A week ago we bottled the hard cider. And, yes, I may have filled a wine bottle with cider, but when you brew stuff, any non-screw top bottle is a treasure. I have to say it turned out pretty good … and a little strong. We bottled, stuck a couple in the fridge and had them once they were cool. We used apple cider instead of apple juice. We thought about buying apples and juicing them ourselves, but it takes like a bushel of apples to make a gallon of cider, so we decided to do the easier (and cheaper) option of buying 4 gallons at Kroger.
This time around, our friend also brought something he picked up for about $2.50. A spigot. Previously, we used a hose to bottle, which works great – if you have three people. One to suck the end of the hose to get the liquid flowing into a bottle, one to hold the hose and pinch it off between filling bottles, and one to cap. When we bottled beer a couple of months ago, it was me and my husband. Beer everywhere!!!

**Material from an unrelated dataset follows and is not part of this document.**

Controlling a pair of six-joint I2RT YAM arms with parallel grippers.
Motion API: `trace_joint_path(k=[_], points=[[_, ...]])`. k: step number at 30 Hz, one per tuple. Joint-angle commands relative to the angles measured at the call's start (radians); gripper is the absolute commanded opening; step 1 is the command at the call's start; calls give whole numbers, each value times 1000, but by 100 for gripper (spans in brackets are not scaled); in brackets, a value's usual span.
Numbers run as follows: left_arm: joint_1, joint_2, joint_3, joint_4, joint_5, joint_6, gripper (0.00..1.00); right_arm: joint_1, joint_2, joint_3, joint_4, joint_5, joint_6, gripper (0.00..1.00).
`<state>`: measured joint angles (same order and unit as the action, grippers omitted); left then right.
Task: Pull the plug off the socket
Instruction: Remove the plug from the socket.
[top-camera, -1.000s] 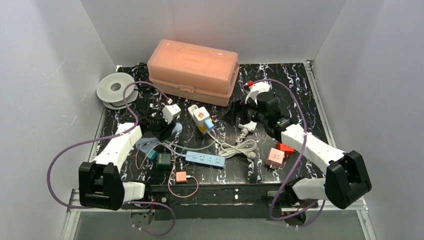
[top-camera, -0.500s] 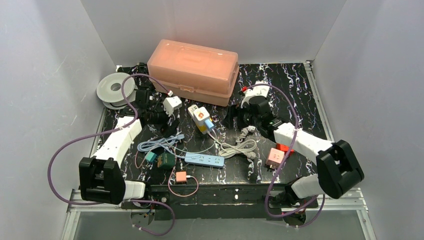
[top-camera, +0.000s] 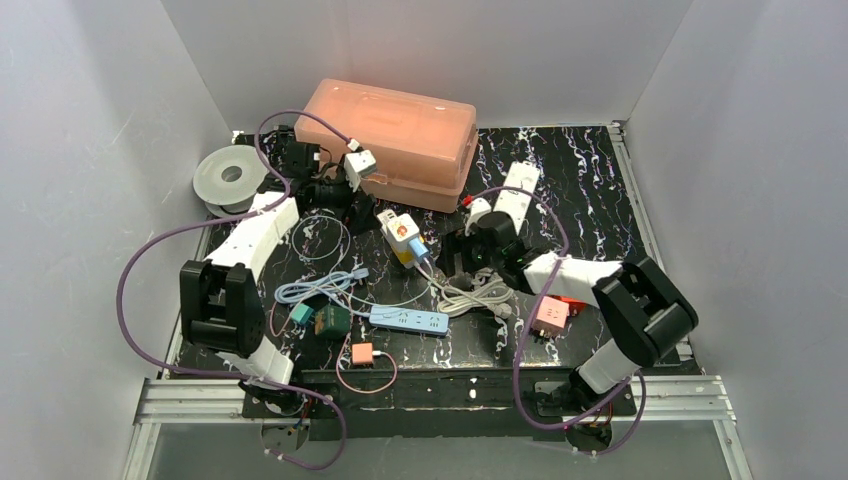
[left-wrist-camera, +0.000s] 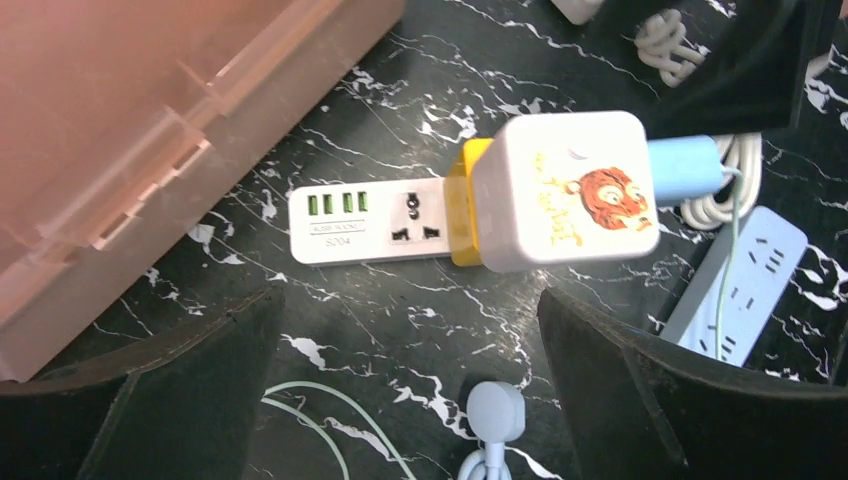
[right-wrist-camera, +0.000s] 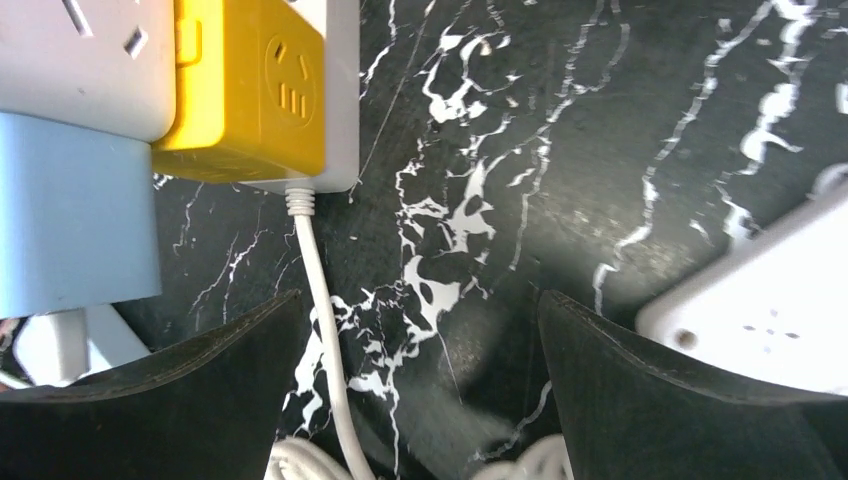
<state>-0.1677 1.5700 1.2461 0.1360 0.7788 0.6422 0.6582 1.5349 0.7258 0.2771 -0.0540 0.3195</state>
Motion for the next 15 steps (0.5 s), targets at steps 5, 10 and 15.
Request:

The only thing we added at the end was wine conditioner. It’s an additive made of liquid invert sugars and potassium sorbate, and it sweetens and stabilizes the finished product. The potassium sorbate kills off the rest of the yeast, so you don’t to worry about renewed fermentation. We added 8 0z. It recommended at least 2 oz per gallon. At first we added 4 oz, but noticed no difference, and thought the 2 oz minimal requirement might be needed for killing off all the yeast, so we added the other half cup. The conditioner is corn-syrup thick, so after trying to find a spoon long enough to stir the first 4 oz, I got smarter the second time and added a half cup of cider to the rest, stirred until that was blended, which was like blending corn syrup with something, and poured that in.
The cider is slightly carbonated after fermenting in the carboy, so we did not feel the need to carbonate further. I prefer my hard cider with less carbonation anyway. Woodchuck comes to mind when I think of being too carbonated. Angry Orchard makes a great hard cider, and it seemed way less bubbly, which we liked.
All in all, I think we ended up with 44 bottles. And as a side-note, if you are a home brewer – don’t use Dos Equis bottles. We found the caps do not fit on those bottles tightly, or properly even. At least with the caps we buy at Liquor Barn in KY. Traditional Coca-Cola bottles are great to re-cap, besides whatever variety of beer bottles we reuse.
I’m going to try a bottle today. Our friend that brews with us says it’s gotten better after the first week, and has a nice bite to it. The rest we want to let sit for a while longer. It only gets better with age.